▶ [EXERCISE REQUIREMENTS]: The lines wanted are those in the data below that include "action".

── DATA PROVIDED ──

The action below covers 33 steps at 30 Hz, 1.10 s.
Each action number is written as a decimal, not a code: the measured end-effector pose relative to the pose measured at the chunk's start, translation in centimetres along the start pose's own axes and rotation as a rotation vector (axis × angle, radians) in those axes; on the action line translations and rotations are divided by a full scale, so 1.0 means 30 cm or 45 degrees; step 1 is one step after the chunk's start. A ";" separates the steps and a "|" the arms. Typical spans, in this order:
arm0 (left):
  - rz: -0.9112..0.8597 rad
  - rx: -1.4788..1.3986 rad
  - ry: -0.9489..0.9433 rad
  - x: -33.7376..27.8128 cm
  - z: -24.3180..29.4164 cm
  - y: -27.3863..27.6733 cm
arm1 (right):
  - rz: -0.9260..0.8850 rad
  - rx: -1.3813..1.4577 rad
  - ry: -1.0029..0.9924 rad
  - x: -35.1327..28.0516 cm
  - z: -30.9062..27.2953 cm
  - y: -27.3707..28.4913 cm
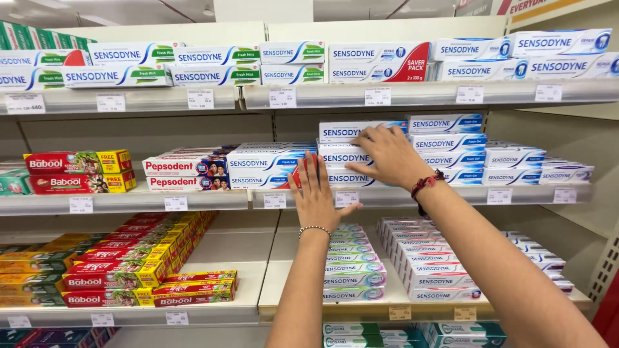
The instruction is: Picking up several boxes of toothpaste from a shelf and placing them into a shopping cart.
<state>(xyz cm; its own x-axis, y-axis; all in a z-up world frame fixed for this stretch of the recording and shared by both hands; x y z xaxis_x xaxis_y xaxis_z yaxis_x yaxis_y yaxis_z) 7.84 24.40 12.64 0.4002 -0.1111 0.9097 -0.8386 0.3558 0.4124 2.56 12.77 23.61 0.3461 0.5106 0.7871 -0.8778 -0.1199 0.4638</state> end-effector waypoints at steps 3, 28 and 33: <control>0.008 -0.019 -0.003 -0.005 -0.001 -0.005 | -0.108 0.066 0.017 -0.001 -0.020 -0.033; 0.179 -1.065 0.109 -0.024 -0.156 0.104 | -0.303 0.102 0.187 -0.016 -0.115 0.055; -0.052 -1.052 -0.061 -0.011 -0.136 0.108 | -0.065 0.512 -0.047 0.053 0.053 0.046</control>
<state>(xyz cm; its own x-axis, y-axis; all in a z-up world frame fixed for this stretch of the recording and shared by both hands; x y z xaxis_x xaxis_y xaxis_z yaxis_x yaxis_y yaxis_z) 6.49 29.38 13.47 0.3927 -0.1714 0.9036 -0.2748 0.9157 0.2932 2.42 12.06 26.15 0.4038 0.4948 0.7695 -0.6623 -0.4222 0.6190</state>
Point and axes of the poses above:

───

▶ [EXERCISE RESPONSE]:
The action below covers 33 steps at 30 Hz, 1.10 s.
Each action number is written as a decimal, not a code: the measured end-effector pose relative to the pose measured at the chunk's start, translation in centimetres along the start pose's own axes and rotation as a rotation vector (axis × angle, radians) in those axes; on the action line translations and rotations are divided by a full scale, so 1.0 means 30 cm or 45 degrees; step 1 is one step after the chunk's start. A ";" separates the steps and a "|" the arms. Typical spans, in this order:

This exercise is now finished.